## Your instructions
The lines from the start of the data up to and including the one with "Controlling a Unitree" should be returned exactly, and nothing else.

## Dataset extract
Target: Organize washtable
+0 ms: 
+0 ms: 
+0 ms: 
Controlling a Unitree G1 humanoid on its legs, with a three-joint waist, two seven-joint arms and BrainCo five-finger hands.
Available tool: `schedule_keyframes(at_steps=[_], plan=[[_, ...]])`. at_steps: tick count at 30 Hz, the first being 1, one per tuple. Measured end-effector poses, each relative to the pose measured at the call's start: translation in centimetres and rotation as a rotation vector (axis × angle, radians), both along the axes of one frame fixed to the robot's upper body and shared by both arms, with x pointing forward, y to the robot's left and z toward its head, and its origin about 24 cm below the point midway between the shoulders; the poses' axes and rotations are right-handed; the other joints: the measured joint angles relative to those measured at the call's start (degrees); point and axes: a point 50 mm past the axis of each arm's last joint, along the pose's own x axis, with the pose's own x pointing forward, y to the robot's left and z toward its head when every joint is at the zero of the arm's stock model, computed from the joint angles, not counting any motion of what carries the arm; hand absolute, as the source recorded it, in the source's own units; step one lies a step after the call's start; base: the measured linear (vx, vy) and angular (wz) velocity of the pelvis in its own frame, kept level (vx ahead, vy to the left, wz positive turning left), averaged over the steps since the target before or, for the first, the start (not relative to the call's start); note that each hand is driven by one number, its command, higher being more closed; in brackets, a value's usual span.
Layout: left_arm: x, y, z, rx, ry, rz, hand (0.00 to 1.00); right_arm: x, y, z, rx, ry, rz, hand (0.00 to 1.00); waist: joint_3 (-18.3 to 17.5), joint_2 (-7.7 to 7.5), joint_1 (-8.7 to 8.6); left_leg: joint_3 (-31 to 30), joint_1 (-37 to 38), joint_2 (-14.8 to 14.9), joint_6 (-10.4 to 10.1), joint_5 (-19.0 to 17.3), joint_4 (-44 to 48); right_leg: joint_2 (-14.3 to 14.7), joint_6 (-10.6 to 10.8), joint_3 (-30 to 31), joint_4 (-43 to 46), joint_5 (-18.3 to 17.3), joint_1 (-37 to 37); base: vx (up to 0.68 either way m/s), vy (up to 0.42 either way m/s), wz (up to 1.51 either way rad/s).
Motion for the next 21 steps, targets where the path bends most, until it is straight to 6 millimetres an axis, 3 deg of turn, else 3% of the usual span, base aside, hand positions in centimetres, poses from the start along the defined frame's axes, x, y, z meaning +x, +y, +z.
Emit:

## Written response
Target: Organize washtable
+0 ms: 
+0 ms: 
+0 ms: 
Controlling a Unitree G1 humanoid on its legs, with a three-joint waist, two seven-joint arms and BrainCo five-finger hands.

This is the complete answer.